Wednesday, January 6, 2010

High Definition Failures

DVD was released a very long time ago now but people are still pretty happy with the quality of the content. There have been two significant physical formats released since but neither HD-DVD or Bluray have really helped people to take the plunge forward into high definition formats. And to be honest, this failure of good quality digital content is quite annoying.

HD-DVD was looking pretty promising until Sony got the format killed by paying off the hardware manufacturers and studios to not produce content or players. And the winner is... um? Bluray?

The largest deployment of Bluray players is the Sony PS3. In other words most people aren't buying Bluray players. Joe average really couldn't care what Sony is telling him he needs, Joe likes his games and doesn't want to pay twice the price for a movie digitized in slightly higher quality. Bluray is a failure. Sony failed again with another higher quality proprietary format. You'd think that after 25 years that the pattern would be obvious. If it's too expensive and too difficult to work with then people won't be interested.

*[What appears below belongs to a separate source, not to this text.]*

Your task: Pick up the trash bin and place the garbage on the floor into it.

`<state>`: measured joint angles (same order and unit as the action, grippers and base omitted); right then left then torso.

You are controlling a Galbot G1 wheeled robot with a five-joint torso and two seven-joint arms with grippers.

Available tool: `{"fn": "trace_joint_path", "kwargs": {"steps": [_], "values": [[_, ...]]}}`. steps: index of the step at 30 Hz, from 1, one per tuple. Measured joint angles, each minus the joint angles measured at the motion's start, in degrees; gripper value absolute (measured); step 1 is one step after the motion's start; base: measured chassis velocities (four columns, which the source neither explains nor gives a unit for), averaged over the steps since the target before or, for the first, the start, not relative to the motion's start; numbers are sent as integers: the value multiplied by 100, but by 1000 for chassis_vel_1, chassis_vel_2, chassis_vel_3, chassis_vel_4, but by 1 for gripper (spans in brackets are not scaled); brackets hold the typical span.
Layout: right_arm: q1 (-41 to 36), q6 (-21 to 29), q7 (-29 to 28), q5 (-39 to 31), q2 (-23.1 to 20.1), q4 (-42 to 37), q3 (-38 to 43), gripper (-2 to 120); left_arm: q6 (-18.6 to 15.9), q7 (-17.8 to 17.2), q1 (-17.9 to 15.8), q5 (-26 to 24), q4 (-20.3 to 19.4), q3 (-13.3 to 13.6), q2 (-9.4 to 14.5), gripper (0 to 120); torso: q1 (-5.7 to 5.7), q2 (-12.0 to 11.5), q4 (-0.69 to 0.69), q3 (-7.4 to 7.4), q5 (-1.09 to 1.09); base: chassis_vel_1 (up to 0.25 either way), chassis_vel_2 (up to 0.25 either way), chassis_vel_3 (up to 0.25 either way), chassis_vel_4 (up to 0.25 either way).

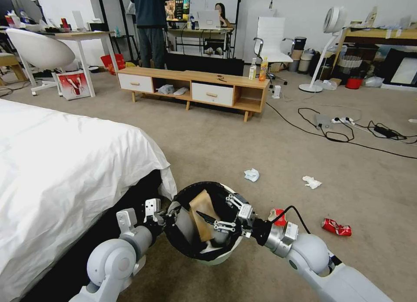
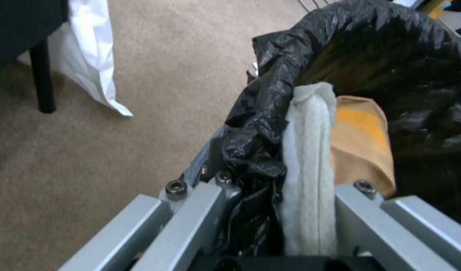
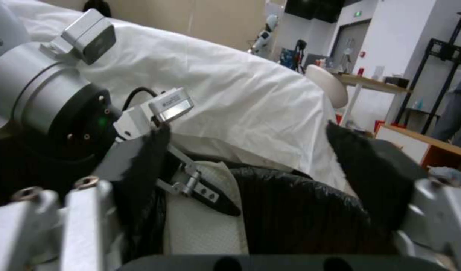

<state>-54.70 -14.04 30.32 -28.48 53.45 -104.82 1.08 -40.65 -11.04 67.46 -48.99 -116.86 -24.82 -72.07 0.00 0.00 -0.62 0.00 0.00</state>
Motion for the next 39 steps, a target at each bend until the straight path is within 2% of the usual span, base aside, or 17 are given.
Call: {"fn": "trace_joint_path", "kwargs": {"steps": [2,5,15,23,25,26,27,28,29,30,31,32,34,35,37,38,39], "values": [[4,82,-50,-95,-18,-57,-36,95,2,0,-1,0,-4,-8,2,7,0,0,0,0,0,0,0,0,0],[10,319,-100,-193,-49,-150,-47,99,9,-1,-1,10,-3,-9,-9,7,0,0,-1,0,-1,0,0,0,0],[88,509,-302,-331,-20,-207,-39,100,22,0,47,9,-49,-54,-21,7,0,0,0,0,0,0,0,0,0],[87,418,-364,-410,27,-345,464,100,22,-2,74,-32,-75,-154,-46,7,0,0,-1,0,0,0,0,0,0],[67,446,-662,-432,35,-495,805,100,22,-8,82,-47,-112,-201,-46,7,0,0,0,0,0,0,0,0,0],[50,597,-1015,-404,28,-626,1023,100,22,-17,86,-62,-150,-242,-47,7,0,0,0,0,0,0,0,0,0],[50,597,-1015,-404,28,-626,1023,100,22,-17,86,-62,-150,-242,-47,7,0,0,0,0,0,0,0,0,0],[38,931,-1562,-355,10,-788,1242,100,22,-37,96,-76,-209,-306,-53,7,0,0,-2,0,0,0,0,0,0],[38,931,-1562,-355,10,-788,1242,100,22,-37,96,-76,-209,-306,-53,7,0,0,-2,0,0,0,0,0,0],[36,1201,-1983,-345,8,-894,1350,100,22,-58,110,-85,-262,-348,-59,7,0,0,-2,0,-1,0,0,0,0],[-3,1773,-2898,-382,17,-1096,1539,100,19,-89,128,-92,-356,-427,-71,7,0,0,2,0,0,0,0,0,0],[-3,1773,-2898,-382,17,-1096,1539,100,19,-89,128,-92,-356,-427,-71,7,0,0,2,0,0,0,0,0,0],[-195,2641,-4161,-465,70,-1313,1884,100,16,-107,129,-94,-462,-497,-79,7,0,0,0,0,0,0,0,0,0],[-195,2641,-4161,-465,70,-1313,1884,100,16,-107,129,-94,-462,-497,-79,7,0,0,0,0,0,0,0,0,0],[-539,3258,-5067,-546,135,-1424,2120,100,14,-107,131,-101,-517,-515,-92,7,0,0,-2,0,2,0,0,0,0],[-695,3415,-5312,-577,155,-1470,2186,100,14,-107,131,-101,-528,-518,-95,7,0,0,-1,0,1,0,0,0,0],[-695,3415,-5312,-577,155,-1470,2186,100,14,-107,131,-101,-528,-518,-95,7,0,0,-1,0,1,0,0,0,0]]}}
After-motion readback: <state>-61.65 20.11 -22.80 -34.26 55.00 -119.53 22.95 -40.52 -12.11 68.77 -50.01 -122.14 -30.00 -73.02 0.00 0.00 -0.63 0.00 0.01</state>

HD-DVD was looking like a great storage format, cheap, standard and a significant improvement over previous formats. Bluray looked like a mess. Encrypted, expensive, complicated, encumbered and proprietary. But here we are! Still using dual layer DVD's on our computers and watching SD DVD's on our television sets. A technology company has willfully monopolized a market to replace a good product with ... nothing.

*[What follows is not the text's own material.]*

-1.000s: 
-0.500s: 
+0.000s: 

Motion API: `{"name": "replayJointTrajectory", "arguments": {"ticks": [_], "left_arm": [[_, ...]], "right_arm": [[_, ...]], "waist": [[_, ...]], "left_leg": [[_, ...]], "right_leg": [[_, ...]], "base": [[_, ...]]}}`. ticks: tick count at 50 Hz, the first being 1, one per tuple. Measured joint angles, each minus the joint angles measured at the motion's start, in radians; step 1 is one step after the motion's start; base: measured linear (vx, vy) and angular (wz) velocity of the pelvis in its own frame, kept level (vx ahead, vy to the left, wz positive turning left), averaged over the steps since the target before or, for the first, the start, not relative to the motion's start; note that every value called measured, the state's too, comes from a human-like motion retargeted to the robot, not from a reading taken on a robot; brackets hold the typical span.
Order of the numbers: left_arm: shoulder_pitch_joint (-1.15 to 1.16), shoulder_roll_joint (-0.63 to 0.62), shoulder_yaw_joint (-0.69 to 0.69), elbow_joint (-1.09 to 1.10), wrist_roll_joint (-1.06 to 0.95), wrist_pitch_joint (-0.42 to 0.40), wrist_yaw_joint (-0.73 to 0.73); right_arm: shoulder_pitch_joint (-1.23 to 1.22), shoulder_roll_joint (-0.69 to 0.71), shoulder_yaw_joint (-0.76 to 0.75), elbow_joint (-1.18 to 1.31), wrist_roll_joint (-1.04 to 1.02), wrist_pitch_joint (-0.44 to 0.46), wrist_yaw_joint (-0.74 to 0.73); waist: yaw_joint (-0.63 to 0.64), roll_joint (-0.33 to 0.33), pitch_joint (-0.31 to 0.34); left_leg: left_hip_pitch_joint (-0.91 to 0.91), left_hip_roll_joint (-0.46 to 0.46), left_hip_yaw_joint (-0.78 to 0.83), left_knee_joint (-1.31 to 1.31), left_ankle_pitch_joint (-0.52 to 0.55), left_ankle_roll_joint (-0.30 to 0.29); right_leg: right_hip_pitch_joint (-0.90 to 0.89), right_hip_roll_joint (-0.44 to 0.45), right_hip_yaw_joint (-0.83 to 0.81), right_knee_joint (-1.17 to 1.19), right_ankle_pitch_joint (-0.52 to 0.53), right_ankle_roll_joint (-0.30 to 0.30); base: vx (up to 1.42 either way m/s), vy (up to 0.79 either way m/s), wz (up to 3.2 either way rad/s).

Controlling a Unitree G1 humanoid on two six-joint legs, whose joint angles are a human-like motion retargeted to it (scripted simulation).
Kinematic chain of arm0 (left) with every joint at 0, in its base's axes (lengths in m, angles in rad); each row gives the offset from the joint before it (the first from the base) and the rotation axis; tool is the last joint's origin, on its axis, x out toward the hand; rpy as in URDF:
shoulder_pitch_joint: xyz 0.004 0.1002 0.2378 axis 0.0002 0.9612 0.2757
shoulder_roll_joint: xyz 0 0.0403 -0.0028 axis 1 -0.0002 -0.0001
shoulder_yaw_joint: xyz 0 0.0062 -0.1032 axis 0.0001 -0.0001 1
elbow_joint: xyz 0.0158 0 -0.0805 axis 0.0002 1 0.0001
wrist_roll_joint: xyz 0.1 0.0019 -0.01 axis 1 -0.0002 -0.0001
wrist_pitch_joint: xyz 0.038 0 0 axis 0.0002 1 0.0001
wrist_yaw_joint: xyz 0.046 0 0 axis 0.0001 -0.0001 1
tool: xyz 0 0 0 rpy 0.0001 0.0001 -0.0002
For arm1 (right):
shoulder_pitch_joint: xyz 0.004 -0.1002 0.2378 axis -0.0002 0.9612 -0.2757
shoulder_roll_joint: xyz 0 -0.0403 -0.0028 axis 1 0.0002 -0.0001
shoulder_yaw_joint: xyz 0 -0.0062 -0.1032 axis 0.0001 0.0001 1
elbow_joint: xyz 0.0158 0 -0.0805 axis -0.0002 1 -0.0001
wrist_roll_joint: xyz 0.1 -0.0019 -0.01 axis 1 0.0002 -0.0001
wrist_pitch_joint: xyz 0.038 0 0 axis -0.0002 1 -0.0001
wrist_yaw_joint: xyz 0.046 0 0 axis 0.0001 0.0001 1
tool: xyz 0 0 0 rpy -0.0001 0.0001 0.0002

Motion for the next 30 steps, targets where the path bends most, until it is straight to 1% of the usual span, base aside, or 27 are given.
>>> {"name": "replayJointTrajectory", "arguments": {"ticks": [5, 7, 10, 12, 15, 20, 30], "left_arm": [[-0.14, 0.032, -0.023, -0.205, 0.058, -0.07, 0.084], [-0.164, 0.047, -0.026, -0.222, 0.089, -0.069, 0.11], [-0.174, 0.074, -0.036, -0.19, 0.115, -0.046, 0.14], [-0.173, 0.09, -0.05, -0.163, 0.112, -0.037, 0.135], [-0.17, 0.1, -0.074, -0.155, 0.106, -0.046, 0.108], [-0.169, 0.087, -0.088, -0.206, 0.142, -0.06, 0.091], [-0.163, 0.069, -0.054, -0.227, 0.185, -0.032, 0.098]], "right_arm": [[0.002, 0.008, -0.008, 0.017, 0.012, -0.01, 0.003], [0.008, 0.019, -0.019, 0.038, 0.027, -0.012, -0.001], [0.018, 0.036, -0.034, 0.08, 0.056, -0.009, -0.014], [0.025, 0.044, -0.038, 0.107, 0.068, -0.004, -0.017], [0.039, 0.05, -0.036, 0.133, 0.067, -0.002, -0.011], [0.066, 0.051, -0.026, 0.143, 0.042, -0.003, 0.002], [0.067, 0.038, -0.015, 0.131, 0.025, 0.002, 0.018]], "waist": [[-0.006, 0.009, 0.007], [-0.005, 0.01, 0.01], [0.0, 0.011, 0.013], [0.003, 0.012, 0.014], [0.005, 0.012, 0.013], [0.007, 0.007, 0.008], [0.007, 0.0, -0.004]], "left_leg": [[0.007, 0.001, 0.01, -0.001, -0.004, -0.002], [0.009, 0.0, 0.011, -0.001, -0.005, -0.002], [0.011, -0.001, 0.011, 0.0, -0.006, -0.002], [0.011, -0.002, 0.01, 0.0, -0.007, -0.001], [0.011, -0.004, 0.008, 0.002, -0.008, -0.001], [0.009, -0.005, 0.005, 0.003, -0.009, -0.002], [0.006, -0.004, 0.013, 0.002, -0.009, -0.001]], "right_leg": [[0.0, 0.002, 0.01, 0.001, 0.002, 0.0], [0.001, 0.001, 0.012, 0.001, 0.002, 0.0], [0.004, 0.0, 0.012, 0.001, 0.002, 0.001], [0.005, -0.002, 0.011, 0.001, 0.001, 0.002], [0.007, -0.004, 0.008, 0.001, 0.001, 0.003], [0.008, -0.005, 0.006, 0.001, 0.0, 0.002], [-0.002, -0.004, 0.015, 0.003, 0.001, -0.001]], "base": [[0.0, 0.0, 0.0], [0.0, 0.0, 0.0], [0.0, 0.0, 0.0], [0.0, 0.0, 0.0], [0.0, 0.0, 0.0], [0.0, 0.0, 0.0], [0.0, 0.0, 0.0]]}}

What's come to replace our widespread use of portable write-once DVD's? Portable re-writable memory keys. Yes that's right, Sony can not only not sell us Bluray players, disks and burners but pretty soon nobody will be buying Sony blank DVD's anymore.

And what's the value of a HDMI port going to be when few people have any HDMI content to run through it? When a new content delivery mechanism (like on-demand digital downloads, IP-TV subscriptions, SOC delivered movies) shows up and people start using it, what television manufacturer is going to pay Sony for the 'right' to attach a useless port and expensive encryption to their cut-price widescreen LCD TV?

It sickens me to read about Bluray winning the high definition format war when the truth is that Sony is holding back technology by trying to stifle standardization and competition. But thankfully free market economics wins out. Somewhere behind a desk in Japan is a very shamed executive still adamantly demanding that the free market bend to their will.

Perhaps corporations should be democratic? Remember, even society used to be feudal.